50 Visual similarity of image patches Define two patches to be similar under any rotation and mild shift (± 4 pixels). Should be covered by many reasonable similarity definitions. 27

51 Descriptor : sparse overcomplete code Generative model of patches [Olshausen&Field] Very unstable under transformation, hence L is not a good proxy for similarity. With BoostPro, improvement in area under ROC from 0.56 to

52 Descriptor 2: SIFT Scale-Invariant Feature Transform [Lowe] Histogram of gradient magnitude and orientation within the region, normalized by orientation and at an appropriate scale. Discriminative (can not generate a patch). Designed specifically to make two similar patches match. 29

53 Results Area under ROC curve: L on SIFT L on H(SIFT)
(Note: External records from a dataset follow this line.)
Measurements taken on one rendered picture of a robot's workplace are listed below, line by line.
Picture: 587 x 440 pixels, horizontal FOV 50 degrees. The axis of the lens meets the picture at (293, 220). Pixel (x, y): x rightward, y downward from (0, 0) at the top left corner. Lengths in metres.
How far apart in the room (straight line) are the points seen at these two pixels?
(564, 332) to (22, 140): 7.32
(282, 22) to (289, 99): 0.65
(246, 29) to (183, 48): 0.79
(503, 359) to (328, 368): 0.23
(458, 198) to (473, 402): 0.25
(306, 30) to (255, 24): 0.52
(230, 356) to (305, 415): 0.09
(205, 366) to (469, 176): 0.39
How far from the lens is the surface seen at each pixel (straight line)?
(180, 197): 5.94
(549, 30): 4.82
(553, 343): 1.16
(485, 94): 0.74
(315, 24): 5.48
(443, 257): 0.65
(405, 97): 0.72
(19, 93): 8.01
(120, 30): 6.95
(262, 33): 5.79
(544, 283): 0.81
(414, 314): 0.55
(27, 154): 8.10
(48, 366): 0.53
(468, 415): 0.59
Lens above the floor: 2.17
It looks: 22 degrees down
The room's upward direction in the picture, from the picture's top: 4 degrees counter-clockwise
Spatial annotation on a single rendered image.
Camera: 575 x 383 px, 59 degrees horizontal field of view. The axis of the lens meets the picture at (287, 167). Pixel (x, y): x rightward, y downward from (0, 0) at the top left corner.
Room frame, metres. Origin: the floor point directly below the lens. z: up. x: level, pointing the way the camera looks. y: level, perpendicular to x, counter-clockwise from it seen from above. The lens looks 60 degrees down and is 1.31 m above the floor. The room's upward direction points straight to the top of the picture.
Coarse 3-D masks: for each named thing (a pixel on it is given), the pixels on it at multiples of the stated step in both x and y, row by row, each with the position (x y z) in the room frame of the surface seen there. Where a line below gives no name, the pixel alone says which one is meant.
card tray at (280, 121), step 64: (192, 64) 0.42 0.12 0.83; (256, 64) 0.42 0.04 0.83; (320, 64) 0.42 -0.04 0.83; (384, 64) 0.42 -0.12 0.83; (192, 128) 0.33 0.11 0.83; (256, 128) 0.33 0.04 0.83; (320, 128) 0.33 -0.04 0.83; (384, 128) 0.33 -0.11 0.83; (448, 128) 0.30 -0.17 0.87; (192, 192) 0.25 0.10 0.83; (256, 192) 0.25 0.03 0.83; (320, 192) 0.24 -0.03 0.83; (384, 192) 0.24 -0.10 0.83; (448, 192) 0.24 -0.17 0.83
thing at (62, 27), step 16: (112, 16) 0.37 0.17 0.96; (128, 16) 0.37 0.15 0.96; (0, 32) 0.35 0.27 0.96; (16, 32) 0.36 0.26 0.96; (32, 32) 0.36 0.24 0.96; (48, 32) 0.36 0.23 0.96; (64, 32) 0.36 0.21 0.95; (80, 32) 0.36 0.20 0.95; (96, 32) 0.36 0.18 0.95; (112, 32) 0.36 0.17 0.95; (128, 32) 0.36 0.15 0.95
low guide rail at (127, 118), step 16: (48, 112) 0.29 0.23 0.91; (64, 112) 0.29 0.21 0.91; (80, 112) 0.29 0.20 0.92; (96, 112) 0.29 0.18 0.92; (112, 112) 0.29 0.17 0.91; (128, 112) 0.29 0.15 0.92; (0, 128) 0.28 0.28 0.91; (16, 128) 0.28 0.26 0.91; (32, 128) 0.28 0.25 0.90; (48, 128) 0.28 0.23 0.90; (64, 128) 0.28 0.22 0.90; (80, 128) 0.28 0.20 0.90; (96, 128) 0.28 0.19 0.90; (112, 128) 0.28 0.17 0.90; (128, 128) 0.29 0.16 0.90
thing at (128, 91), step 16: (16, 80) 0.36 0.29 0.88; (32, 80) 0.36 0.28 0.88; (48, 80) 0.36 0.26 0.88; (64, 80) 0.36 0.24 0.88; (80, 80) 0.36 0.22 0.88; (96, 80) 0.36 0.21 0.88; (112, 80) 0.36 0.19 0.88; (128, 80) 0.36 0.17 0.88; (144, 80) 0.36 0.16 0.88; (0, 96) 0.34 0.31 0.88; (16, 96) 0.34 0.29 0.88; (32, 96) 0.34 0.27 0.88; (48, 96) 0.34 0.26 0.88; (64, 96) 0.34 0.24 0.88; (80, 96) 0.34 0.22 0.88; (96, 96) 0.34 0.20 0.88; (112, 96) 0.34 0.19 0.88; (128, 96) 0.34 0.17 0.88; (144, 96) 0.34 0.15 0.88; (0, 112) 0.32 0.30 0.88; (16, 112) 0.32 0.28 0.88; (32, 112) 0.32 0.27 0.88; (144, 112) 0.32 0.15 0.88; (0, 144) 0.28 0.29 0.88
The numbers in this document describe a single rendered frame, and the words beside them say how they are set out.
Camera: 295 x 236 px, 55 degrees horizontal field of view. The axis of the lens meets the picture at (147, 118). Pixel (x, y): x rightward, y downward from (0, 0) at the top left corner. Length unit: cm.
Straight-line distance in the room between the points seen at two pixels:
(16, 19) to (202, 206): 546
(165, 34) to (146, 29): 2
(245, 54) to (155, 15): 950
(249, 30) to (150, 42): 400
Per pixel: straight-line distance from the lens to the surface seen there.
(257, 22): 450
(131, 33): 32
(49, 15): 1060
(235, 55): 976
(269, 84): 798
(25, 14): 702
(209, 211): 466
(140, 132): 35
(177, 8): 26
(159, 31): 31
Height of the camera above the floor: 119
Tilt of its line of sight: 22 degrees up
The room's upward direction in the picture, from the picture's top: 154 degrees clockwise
54 Conclusions It is beneficial to learn similarity directly for the task rather than rely on the default distance. Key property of our approach: similarity search reduced to L neighbor search (thus can be done in sublinear time.) Most useful for: Regression and multi-label classification; When large amounts of labeled data are available; When L p distance is not a good proxy for similarity. 3

55 Open questions What kinds of similarity concepts can we learn? How do we explore the space of projections more efficiently? Factorization of similarity. Combining unsupervised and supervised similarity learning for image regions. 32

56 Questions?.. 33

The University of Texas at Austin Department of Electrical and Computer Engineering. EE381V: Large Scale Learning Spring 2013.

The University of Texas at Austin Department of Electrical and Computer Engineering. EE381V: Large Scale Learning Spring 2013. The University of Texas at Austin Department of Electrical and Computer Engineering EE381V: Large Scale Learning Spring 2013 Assignment 1 Caramanis/Sanghavi Due: Thursday, Feb. 7, 2013. (Problems 1 and

More information

Decision Trees. Machine Learning CSEP546 Carlos Guestrin University of Washington. February 3, 2014

Decision Trees. Machine Learning CSEP546 Carlos Guestrin University of Washington. February 3, 2014 Decision Trees Machine Learning CSEP546 Carlos Guestrin University of Washington February 3, 2014 17 Linear separability n A dataset is linearly separable iff there exists a separating hyperplane: Exists

More information

CSCI-567: Machine Learning (Spring 2019)

CSCI-567: Machine Learning (Spring 2019) CSCI-567: Machine Learning (Spring 2019) Prof. Victor Adamchik U of Southern California Mar. 19, 2019 March 19, 2019 1 / 43 Administration March 19, 2019 2 / 43 Administration TA3 is due this week March

More information

Machine Learning. Nonparametric Methods. Space of ML Problems. Todo. Histograms. Instance-Based Learning (aka non-parametric methods)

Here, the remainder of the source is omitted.